Quando è possibile proporre nuove domande ed eccezioni nel giudizio d'appello

come è noto, nel processo di appello vige il divieto di proporre nuove domande, tuttavia – a volte – è possibile integrare le domande anche in sede di appello…

1. Premessa

Una puntuale ed attenta definizione dell’oggetto della domanda, e delle eccezioni proponibili in appello, costituisce il necessario “viatico” che può far volgere le sorti del giudizio in proprio favore, dopo un primo grado sfavorevole.

Quanto precede esige un’appropriata conoscenza delle opportunità di integrare la domanda e delle eccezioni che hanno formato oggetto del ricorso introduttivo, in considerazione dei particolari limiti in tal senso imposti, ma altresì tenendo in debita considerazione le opportunità offerte in merito dalla peculiare disciplina del contenzioso tributario.

Sino al 1981 il ricorso, quale atto introduttivo del processo tributario, poteva essere presentato in forma libera, nel senso che la formulazione normativa prevista a tal proposito dall’allora vigente d.p.r. n. 636/72 lasciava ampia autonomia al difensore del contribuente, consentendogli di limitarsi a generiche contestazioni della pretesa avanzata dall’amministrazione finanziaria, mediante l’atto impositivo oggetto di impugnazione, con riserva di illustrare successivamente le motivazioni portate a sostegno delle proprie ragioni difensive.

A seguito di forti polemiche sollevate dalla medesima amministrazione finanziaria, si è pervenuti, infine, alla più profonda riforma del processo tributario, rappresentata dal decreto legislativo n. 546/92, che tuttora costituisce il “cardine” della disciplina di riferimento del citato processo.

Il citato decreto ha espressamente previsto all’articolo 18, quali componenti fondamentali del ricorso, atto “introduttivo” del processo, l’oggetto della domanda ed i motivi posti a fondamento logico dell’atto medesimo.
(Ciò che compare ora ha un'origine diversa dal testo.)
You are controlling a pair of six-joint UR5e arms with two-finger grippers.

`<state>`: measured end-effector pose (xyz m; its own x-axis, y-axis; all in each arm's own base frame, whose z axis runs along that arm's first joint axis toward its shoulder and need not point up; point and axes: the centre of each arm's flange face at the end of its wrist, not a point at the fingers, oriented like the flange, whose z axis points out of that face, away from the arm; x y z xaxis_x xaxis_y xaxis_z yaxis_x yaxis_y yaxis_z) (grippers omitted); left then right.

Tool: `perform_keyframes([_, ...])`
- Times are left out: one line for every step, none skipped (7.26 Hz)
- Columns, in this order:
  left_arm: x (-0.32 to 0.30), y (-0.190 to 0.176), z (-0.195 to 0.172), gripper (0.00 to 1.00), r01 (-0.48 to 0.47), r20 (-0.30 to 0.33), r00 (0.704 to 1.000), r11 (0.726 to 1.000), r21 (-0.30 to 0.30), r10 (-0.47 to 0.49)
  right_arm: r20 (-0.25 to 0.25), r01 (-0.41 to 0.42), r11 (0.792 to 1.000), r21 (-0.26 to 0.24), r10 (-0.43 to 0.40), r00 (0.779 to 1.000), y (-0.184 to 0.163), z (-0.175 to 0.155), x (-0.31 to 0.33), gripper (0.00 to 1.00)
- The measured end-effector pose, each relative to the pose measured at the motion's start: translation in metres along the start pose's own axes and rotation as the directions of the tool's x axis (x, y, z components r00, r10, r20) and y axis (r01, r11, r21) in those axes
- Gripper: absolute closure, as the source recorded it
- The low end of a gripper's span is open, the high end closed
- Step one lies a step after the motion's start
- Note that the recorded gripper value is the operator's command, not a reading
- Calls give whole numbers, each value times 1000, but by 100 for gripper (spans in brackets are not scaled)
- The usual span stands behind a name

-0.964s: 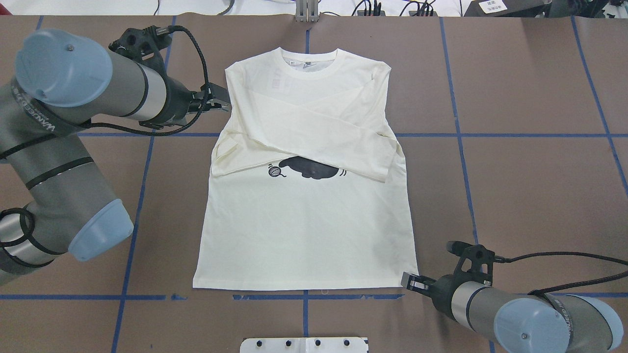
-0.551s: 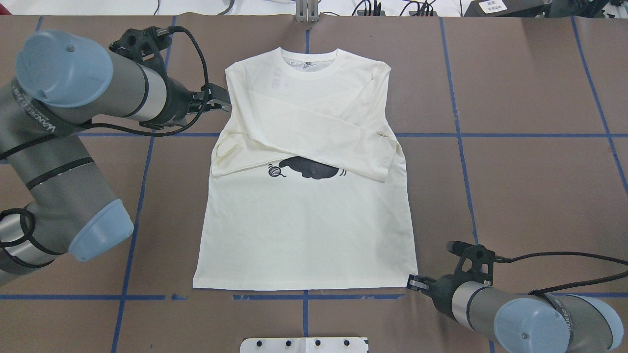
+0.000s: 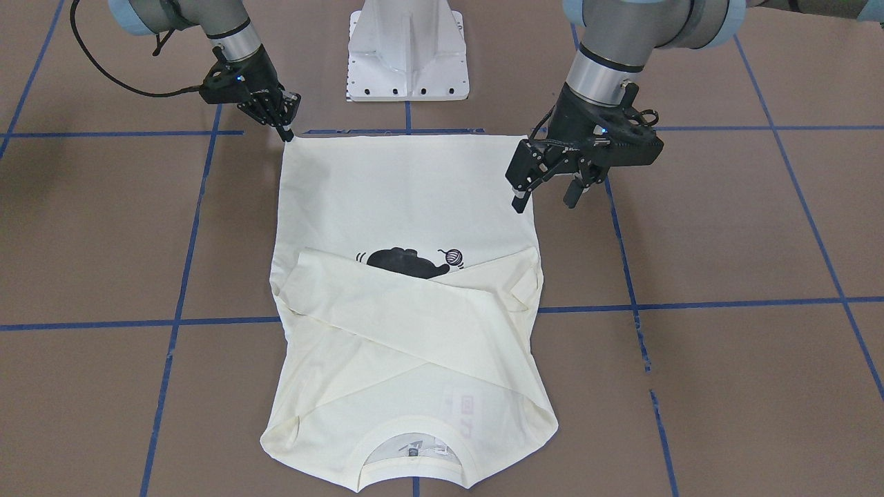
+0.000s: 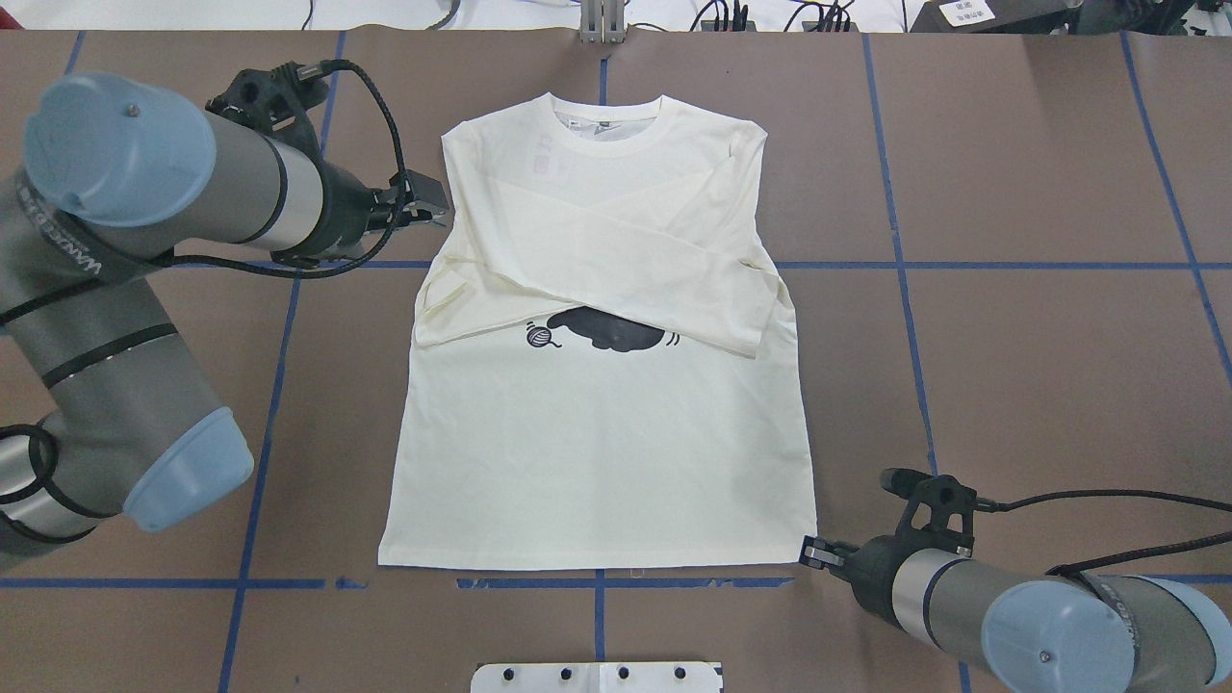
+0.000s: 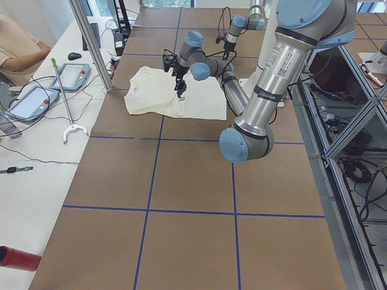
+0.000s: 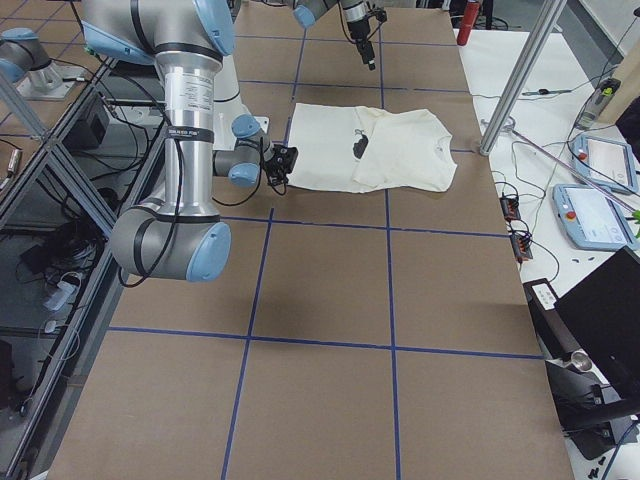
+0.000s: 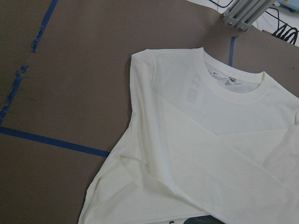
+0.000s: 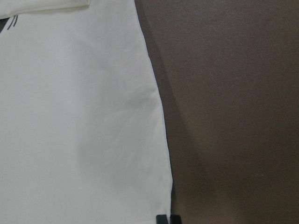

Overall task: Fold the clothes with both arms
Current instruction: 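Move both grippers to the hem corners nearest the robot and grasp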

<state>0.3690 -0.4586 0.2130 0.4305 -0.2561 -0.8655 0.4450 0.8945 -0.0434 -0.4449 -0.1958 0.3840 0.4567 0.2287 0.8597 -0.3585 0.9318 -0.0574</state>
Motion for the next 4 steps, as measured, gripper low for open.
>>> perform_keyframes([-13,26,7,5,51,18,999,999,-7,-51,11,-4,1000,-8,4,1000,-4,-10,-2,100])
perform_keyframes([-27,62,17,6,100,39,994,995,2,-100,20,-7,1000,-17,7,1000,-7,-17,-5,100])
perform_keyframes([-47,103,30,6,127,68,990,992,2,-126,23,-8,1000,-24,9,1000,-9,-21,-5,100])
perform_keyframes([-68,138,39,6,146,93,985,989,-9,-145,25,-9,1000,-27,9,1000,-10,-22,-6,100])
Ovviamente, la ratio della norma citata, ha inteso altresì che, sin dal ricorso introduttivo, oltre alla domanda ed ai motivi che la sorreggono, risultino già determinate le eccezioni, siano esse processuali (di rito), ovvero di merito, inserendo nel proprio “corpus” normativo precise disposizioni, tese a vincolare l’integrazione dei motivi a determinate circostanze, ovvero a prevedere specifichi divieti all’introduzione di nuove domande od eccezioni nel giudizio di appello, dei quali ci occuperemo nel prosieguo del presente contributo.

Quanto descritto trova una chiara enunciazione in quanto affermato nella sentenza della Corte di Cassazione, sezione V, n°9754 del 18.06.2003: “il giudizio tributario…, è sostanzialmente caratterizzato da un meccanismo d’instaurazione di tipo impugnatorio, circoscritto alla verifica della legittimità della pretesa effettivamente avanzata con l’atto impugnato, alla stregua dei presuposti di fatto e di diritto in esso atto indicati, e ha un oggetto rigidamente delimitato dalle contestazioni mosse dal contribuente con i motivi specificamente dedotti nel ricorso introduttivo, in primo grado, onde delimitare sin dalla nascita del rapporto processuale tributario le domande e le eccezioni proposte dalle parti. Da ciò consegue che nuove censure del contribuente, introdotte in appello con memoria aggiuntiva, sono inammissibili perchè comportano l’esame di una nuova causa petendi”.